@sedat saraç
Benimde şöyle bir şey başıma geldi: izmirde basket sahasından telefonum çalındı. Ben ertesi gün telefonum çalındı diye imeimnumaram ile birlikte karakola gittim. Gittiğim karakol karşıyakadaki idi, evime yakın diye orayı seçtim, olay bostanlıda olmuştu. Oradakiler; biz bakmıyoruz olay bostanlıda olmuş oraya gidin dedi. Bostanlıya gittim, tabi hemen gidemediğim için 2 gün geçti olayın üzerinden. Polisler bana neden 2 gün sonra geliyorsun diye isteksiz bir şekilde çalıntı kaydımı yaptılar. Olayın üzerinden 6 ay geçti, bu sırada ben askerliğimi yapmaya başladım. Askerdeyken babamla konuşurken bana olay ile ilgili eve bilgilendirme mektubu geldiğini söyledi.
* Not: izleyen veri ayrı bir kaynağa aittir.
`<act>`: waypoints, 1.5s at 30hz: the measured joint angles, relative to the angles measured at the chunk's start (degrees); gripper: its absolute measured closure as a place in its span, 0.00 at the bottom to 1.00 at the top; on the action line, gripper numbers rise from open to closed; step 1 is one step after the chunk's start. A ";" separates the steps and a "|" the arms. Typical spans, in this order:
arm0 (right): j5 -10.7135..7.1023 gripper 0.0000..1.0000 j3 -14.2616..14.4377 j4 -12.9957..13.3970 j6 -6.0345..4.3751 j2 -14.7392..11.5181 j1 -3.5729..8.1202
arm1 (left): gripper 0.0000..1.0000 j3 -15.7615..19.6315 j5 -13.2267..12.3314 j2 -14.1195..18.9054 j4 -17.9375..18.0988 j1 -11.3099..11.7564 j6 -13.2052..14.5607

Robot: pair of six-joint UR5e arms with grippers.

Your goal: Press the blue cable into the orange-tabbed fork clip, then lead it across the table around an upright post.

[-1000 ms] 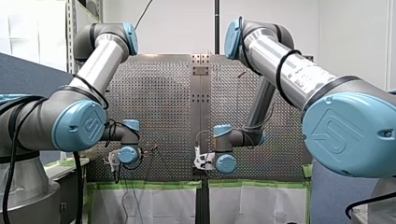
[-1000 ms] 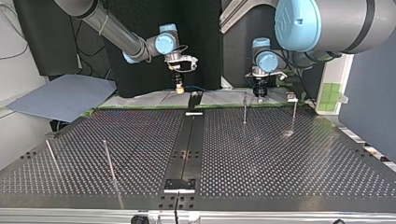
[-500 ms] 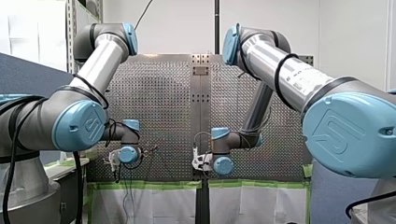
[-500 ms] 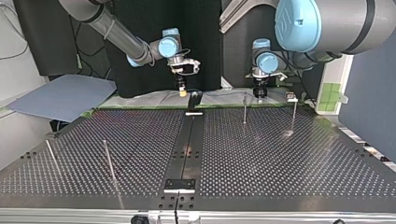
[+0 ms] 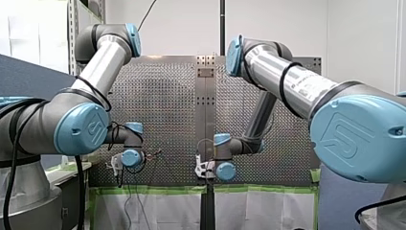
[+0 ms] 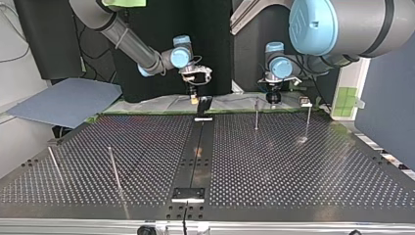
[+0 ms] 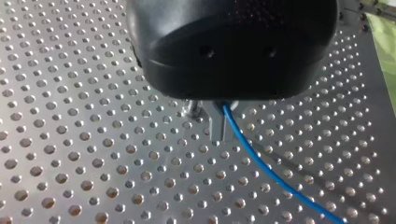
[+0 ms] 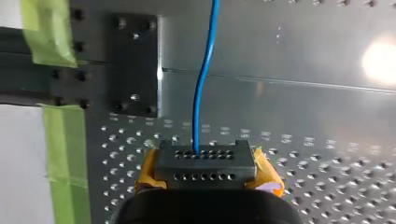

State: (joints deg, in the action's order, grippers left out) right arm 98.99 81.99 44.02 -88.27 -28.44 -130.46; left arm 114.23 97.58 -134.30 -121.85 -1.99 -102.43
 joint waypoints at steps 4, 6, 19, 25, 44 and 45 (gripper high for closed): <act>0.00 1.00 -1.62 -0.38 0.02 1.77 -0.31 | 1.00 0.00 0.47 -0.01 -0.32 0.17 0.00; -0.03 1.00 -2.20 -0.48 -0.01 2.63 -0.38 | 1.00 0.00 0.56 0.01 -0.38 0.19 0.02; 0.17 1.00 -4.83 -1.51 -0.94 4.20 0.63 | 1.00 -1.97 -0.83 -3.05 -1.96 0.26 1.55; 0.36 1.00 -5.65 -2.11 -0.88 4.19 0.82 | 1.00 -4.98 -1.09 -3.85 -4.81 0.27 2.35; 4.26 1.00 -11.26 -6.88 -3.99 3.96 2.19 | 1.00 -8.83 -0.98 -3.75 -10.42 2.06 1.24; 4.45 1.00 -11.37 -6.92 -4.40 3.93 2.38 | 1.00 -8.83 -1.03 -3.74 -10.42 2.15 1.19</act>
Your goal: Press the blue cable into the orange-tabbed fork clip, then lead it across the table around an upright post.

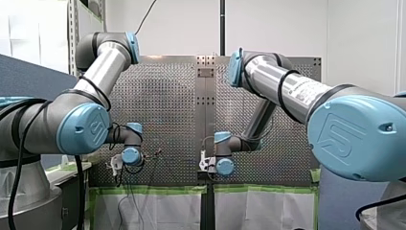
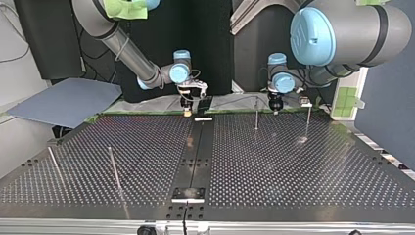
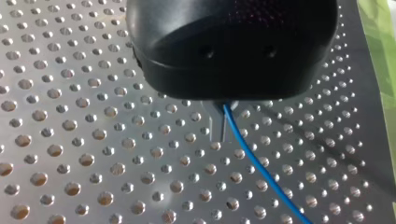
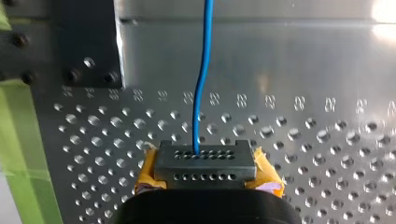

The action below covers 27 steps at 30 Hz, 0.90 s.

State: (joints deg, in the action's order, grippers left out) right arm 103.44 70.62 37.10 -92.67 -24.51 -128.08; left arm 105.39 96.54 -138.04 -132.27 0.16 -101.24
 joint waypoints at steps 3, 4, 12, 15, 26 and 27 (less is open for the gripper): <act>0.43 1.00 -0.24 -0.05 -0.85 -0.09 0.76 | 1.00 0.00 -0.45 0.01 0.06 0.27 -0.19; 0.49 1.00 -0.31 -0.03 -1.01 -0.11 0.99 | 1.00 0.00 -0.67 0.01 0.09 0.36 -0.28; 0.26 1.00 -1.53 -0.06 -1.98 -0.26 2.80 | 1.00 -0.50 -4.13 0.01 1.15 1.20 -2.58; -0.44 1.00 -1.96 -0.08 -1.75 -0.28 3.04 | 1.00 -0.66 -5.45 0.01 2.11 1.52 -3.84; -0.54 1.00 -2.25 -0.10 -2.64 -0.34 3.89 | 1.00 -0.73 -10.63 0.66 4.10 3.62 -9.00; -0.52 1.00 -2.28 -0.08 -2.69 -0.35 3.96 | 1.00 -0.73 -11.05 0.95 3.92 3.67 -9.40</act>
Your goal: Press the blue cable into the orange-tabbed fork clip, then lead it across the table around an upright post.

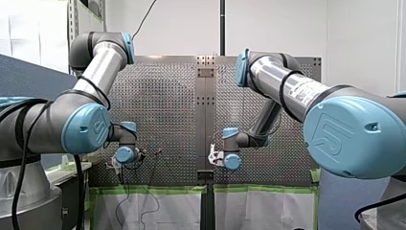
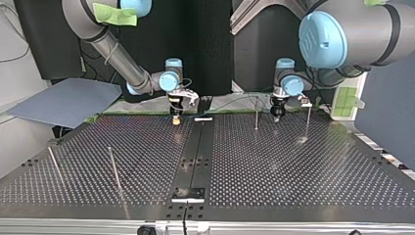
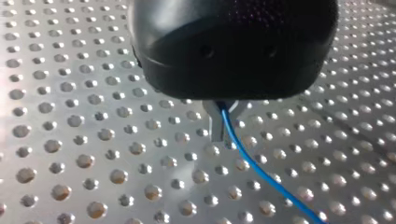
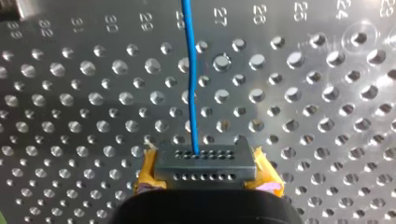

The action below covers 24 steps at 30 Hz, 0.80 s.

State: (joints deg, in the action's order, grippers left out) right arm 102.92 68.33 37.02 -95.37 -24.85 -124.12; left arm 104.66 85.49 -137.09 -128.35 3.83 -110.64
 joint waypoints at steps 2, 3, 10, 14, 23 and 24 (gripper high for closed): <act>-0.05 1.00 -0.07 0.06 -0.11 0.00 0.10 | 1.00 0.00 -0.97 0.69 -0.63 -0.03 -0.46; -0.04 1.00 -0.10 0.08 -0.19 0.00 0.14 | 1.00 0.00 -1.37 0.92 -0.97 -0.06 -0.43; 0.80 1.00 -0.18 0.01 -1.75 -0.02 0.83 | 1.00 0.00 -4.48 1.40 -1.86 0.01 -0.71; 1.61 1.00 -0.20 0.00 -2.30 -0.03 1.20 | 1.00 0.00 -5.04 1.38 -1.45 -0.06 -1.68; -0.67 1.00 -0.18 -0.14 -0.64 0.00 0.89 | 0.66 0.00 -2.85 1.36 -1.98 -0.20 0.49; -1.05 1.00 -0.18 -0.17 -0.32 0.01 0.80 | 0.66 0.02 -2.45 1.36 -2.30 -0.21 0.90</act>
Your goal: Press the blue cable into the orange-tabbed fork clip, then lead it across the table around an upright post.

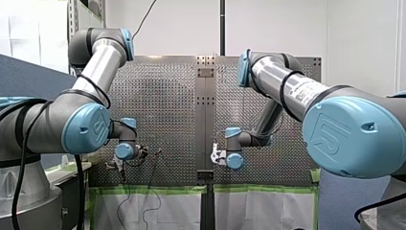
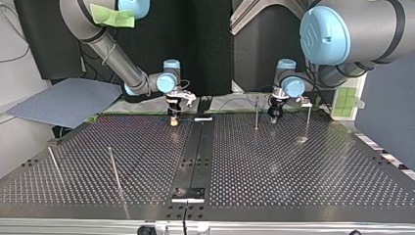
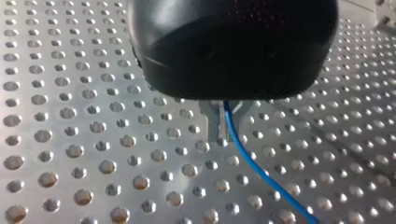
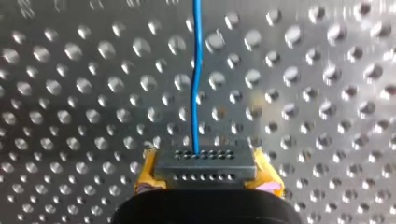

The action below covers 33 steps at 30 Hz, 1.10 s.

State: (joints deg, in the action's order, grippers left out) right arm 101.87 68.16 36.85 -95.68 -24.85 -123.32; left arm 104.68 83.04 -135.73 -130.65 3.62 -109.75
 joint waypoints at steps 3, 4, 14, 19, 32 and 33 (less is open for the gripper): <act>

Söylediğine göre telefonum bulunmuş, telefon diyarbakırdaymış. Telefonu kullananlar satın aldıklarını söylemişler ve telefonu almadıkları gibi adamları serbest bırakmışlar. Şikayetçi olacaksam en geç 1 hafta içerisinde başvuru yapmam gerekiyormuş. Yani bende dedim lanet olsun bu sisteme, allahtan aşırı pahalı bir telefon değildi bende vazgeçtim; ama yinede çok üzülmüştüm.
Sen telefonu buluyorsun, hadi adamları serbest bıraktın, telefonun benim olduğunu bile bile, nasıl oluyorda el koymuyor, adamlara geri veriyorsun. Yani arkadaşlar demek istediğim ben sizin çalınan bisikletinizi birisinde gördüm diyelim. Olacak olay şu: polis gösterdiğim kişiyi karakola götürüp sorgulayacak, adam bu bisikleti ben satın aldım, şimdi de satıyorum diyecek ve ifadesini verecek, bundan sonra adam serbest kaldığı gibi bisikletide yanında götürüp pis pis sırıtıp oradan çıkacak. Yani bu kadar saçma sapan bir adelet sistemi ancak geri kalmış ülkelerde olur. Telefonun benim olduğunu ispatlamama rağmen (imei sistemi ile) şikayetçi olmadan işlem yapmayıp telefonu alıkoymayan polis, kolayca seri numarasını silmesi mümkün olan bir bisikletin sizin olduğunu ispat etmenizin pekte mümkün olmayacağını düşündüğünüzde ne yapar, bunu varın siz düşünün. Allah kimsenin başına vermesin. Gerçekten bisikleti çalınan arkadaşlara çok üzülüyorum.